Kriminalitas meningkat dan pengerahan massa menjadi cara untuk menyelesaikan
berbagai persoalan yang berpotensi tindakan kekerasan. Fakta empiris yang
dihadapi saat ini adalah munculnya ego kedaerahan dan primordialisme sempit.
Munculnya indikasi tersebut sebagai salah satu gambaran menurunnya pemahaman
tentang Pancasila sebagai suatu ideologi, dasar falsafah negara, azas, paham
negara.
Padahal seperti diketahui Pancasila sebagai sistem yang terdiri atas lima sila
(sikap/prinsip/pandangan hidup) dan merupakan suatu keutuhan yang saling
menjiwai dan dijiwai itu digali dari kepribadian bangsa Indonesia yang majemuk
bermacam etnis/ suku bangsa, agama, dan budaya yang bersumpah menjadi satu
bangsa, satu tanah air, dan satu bahasa persatuan, sesuai dengan Bhinneka Tunggal
Ika.
Menurunnya rasa persatuan dan kesatuan di antara sesama warga bangsa
saat ini adalah yang ditandai dengan adanya konflik di beberapa daerah, baik
konflik horizontal maupun konflik vertikal, seperti halnya yang masih terjadi di
Papua dan Maluku. Berbagai konflik yang terjadi dan telah banyak menelan
korban jiwa antar-sesama warga bangsa dalam kehidupan masyarakat, seolah-olah
wawasan kebangsaan yang dilandasi oleh nilai-nilai Pancasila yang lebih
mengutamakan kerukunan telah hilang dari kehidupan masyarakat Indonesia.
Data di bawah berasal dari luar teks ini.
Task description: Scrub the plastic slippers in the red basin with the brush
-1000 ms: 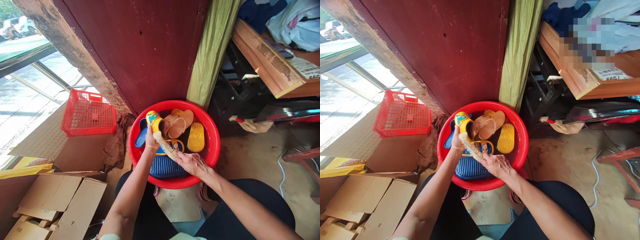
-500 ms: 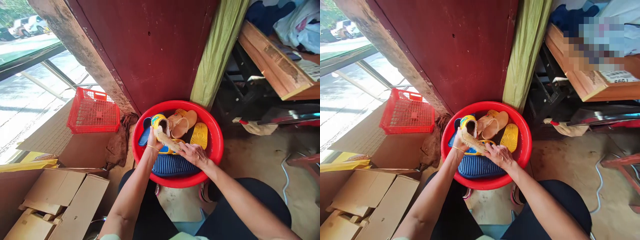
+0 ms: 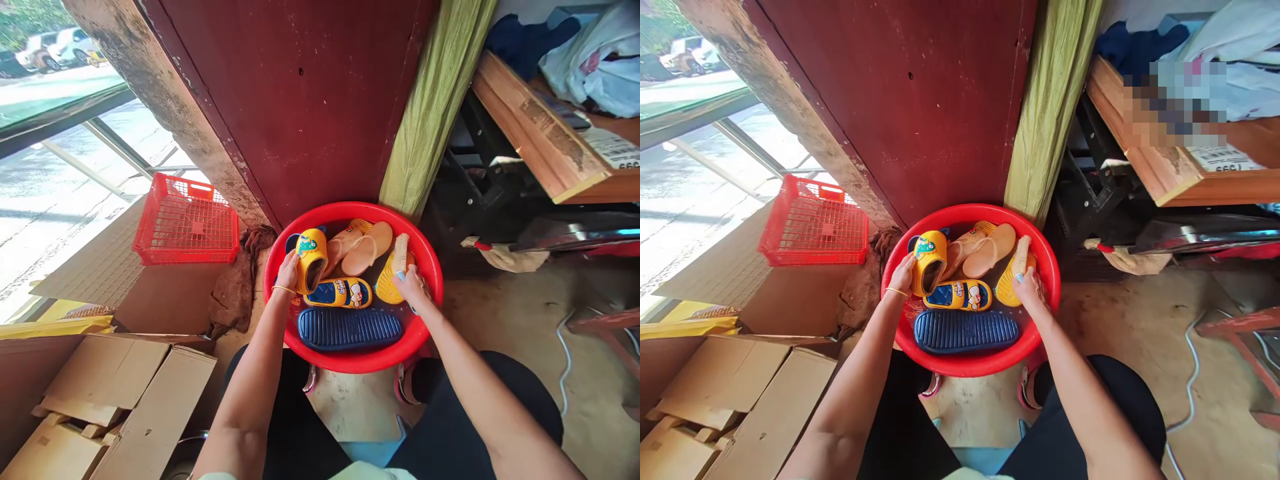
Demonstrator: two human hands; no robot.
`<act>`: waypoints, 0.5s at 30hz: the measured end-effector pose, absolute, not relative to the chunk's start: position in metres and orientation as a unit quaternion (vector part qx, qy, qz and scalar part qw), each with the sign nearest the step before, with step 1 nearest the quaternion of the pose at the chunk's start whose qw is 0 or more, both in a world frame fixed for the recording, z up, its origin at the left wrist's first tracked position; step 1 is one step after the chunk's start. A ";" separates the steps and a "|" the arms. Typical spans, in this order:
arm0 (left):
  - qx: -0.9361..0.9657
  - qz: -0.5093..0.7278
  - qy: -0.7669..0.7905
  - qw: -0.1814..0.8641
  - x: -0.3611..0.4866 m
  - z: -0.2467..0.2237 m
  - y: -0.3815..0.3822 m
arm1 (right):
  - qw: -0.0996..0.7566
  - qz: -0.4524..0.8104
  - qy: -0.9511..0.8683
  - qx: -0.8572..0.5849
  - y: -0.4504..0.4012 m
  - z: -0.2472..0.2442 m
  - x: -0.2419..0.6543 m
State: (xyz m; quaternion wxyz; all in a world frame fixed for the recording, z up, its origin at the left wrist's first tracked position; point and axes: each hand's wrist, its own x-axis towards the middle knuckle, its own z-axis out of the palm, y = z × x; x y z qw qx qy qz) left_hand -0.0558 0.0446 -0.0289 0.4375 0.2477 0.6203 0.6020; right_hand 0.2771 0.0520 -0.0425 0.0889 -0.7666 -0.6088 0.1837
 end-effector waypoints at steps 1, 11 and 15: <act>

Orde Reformasi yang sudah berjalan 20 tahun lebih telah memiliki lima
presiden. Namun, berbagai perkembangan fenomena kehidupan ekonomi
Indonesia, politik, sosial, budaya, etnisitas masih jauh dan cita ideal nilai-nilai
Pancasila sebagai ideologi dasar negara yang sesungguhnya. Pancasila secara
formal tetap dianggap sebagai dasar dan ideologi negara, tetapi hanya sebatas pada
retorika pernyataan politik.
Ideologi negara yang seharusnya menjadi acuan dan landasan seluruh
elemen bangsa Indonesia khususnya para negarawan dan para politisi serta pelaku
ekonomi Indonesia dalam berpartisipasi membangun negara, justru menjadi kabur
dan terpinggirkan. Hasilnya NKRI mendapat tantangan yang berat. Timor-Timur
yang telah lama bergabung dalam NKRI melalui perjuangan dan pengorbanan
lepas dengan sekejap pada masa reformasi tersebut. Daerah-daerah lain juga
mengancam akan berdiri sendiri bila tuntutannya tidak dipenuhi oleh pemerintah
pusat. Tidak segan-segan, sebagian masyarakat menerima aliran dana asing dan
rela mengorbankan kepentingan bangsanya sebagai imbalan dolar. Dalam bahasa
intelijen, Indonesia saat ini tengah mengalami apa yang dikenal dengan “subversi
asing”, yakni kita saling menghancurkan negara sendiri karena campur tangan
secara halus pihak asing.
Keinginan menjalankan Pancasila ini dalam praktek kehidupan bernegara
atau lazim dinyatakan dengan istilah melaksanakan Pancasila. Justru dengan
demikian memunculkan masalah yang menarik yaitu bagaimana melaksanakan
Pancasila itu dalam kehidupan bernegara ini.